### Task
A faithful transcription is wanted of the lines from the top of the material through the line that holds "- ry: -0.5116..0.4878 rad", both ends included, leaving out the pictures.

= Beginning of Section =

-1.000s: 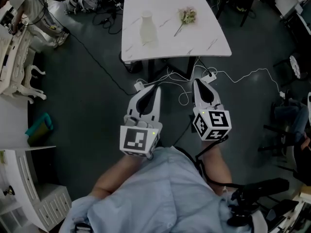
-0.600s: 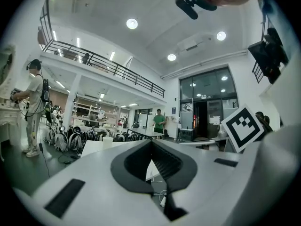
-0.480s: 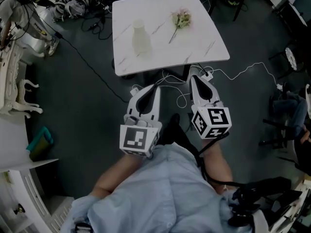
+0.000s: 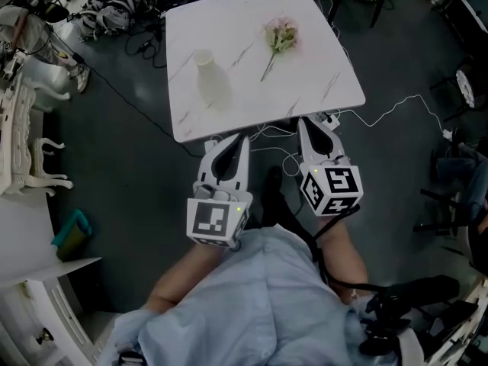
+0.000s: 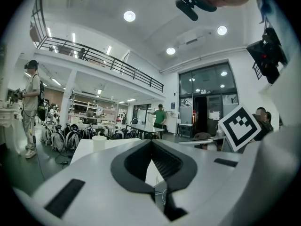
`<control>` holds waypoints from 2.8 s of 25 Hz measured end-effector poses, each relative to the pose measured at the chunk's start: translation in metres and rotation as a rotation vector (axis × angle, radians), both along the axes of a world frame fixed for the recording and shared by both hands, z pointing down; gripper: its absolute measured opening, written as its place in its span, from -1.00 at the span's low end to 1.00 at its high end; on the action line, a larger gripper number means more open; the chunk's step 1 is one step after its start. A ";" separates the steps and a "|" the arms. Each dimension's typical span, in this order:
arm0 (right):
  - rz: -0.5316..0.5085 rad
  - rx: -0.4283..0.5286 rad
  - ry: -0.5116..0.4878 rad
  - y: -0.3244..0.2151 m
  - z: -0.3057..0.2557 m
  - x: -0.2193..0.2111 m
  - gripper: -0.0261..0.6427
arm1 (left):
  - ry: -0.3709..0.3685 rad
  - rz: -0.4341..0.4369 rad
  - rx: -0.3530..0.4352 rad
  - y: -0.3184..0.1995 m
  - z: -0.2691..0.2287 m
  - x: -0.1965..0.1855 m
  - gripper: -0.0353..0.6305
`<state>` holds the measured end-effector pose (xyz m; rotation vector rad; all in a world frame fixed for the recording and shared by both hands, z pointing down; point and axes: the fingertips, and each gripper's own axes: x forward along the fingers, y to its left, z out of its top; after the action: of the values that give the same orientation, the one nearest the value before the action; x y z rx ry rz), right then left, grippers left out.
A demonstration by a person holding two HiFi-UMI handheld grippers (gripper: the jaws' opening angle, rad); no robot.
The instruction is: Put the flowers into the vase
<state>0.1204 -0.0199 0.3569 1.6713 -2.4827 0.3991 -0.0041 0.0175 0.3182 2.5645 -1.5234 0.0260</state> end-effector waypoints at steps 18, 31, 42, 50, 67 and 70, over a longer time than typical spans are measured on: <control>-0.093 -0.032 -0.048 -0.176 0.003 0.045 -0.91 | -0.026 -0.040 -0.035 -0.159 -0.005 0.067 -0.88; -0.030 -0.193 -0.093 -0.264 0.058 0.027 -0.83 | -0.009 0.119 -0.101 -0.232 0.026 0.070 -0.88; 0.094 -0.464 -0.210 -0.335 0.155 0.029 -0.41 | -0.070 0.305 -0.207 -0.267 0.081 0.081 -0.88; 0.129 -0.647 -0.222 -0.359 0.217 0.023 -0.32 | -0.056 0.272 -0.280 -0.291 0.109 0.067 -0.88; -0.005 -0.543 -0.211 -0.355 0.184 -0.002 -0.82 | -0.030 0.140 -0.256 -0.275 0.094 0.044 -0.88; -0.020 -0.486 -0.259 -0.349 0.157 -0.001 -0.82 | -0.037 0.124 -0.233 -0.261 0.082 0.047 -0.88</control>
<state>0.1195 -0.3687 0.5135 1.4649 -2.2973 1.1725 0.0426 -0.2430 0.4004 2.4788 -1.2855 0.2511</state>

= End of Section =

### Answer box
-1.000s: 
-0.600s: 
-0.480s: 
+0.000s: 
+0.000s: 
`<control>` holds waypoints from 2.8 s of 25 Hz measured end-effector poses, each relative to the pose measured at the chunk's start: translation in metres and rotation as a rotation vector (axis × angle, radians), both along the axes of a world frame fixed for the recording and shared by both hands, z pointing down; gripper: its absolute measured opening, written as its place in its span, from -1.00 at the span's low end to 1.00 at its high end; on the action line, a larger gripper number means more open; the chunk's step 1 is one step after its start. A ";" separates the steps and a "|" the arms. Each dimension's typical span, in this order:
arm0 (right):
  - rz: -0.5316..0.5085 rad
  - rx: -0.4283..0.5286 rad
  - ry: -0.5116..0.4878 rad

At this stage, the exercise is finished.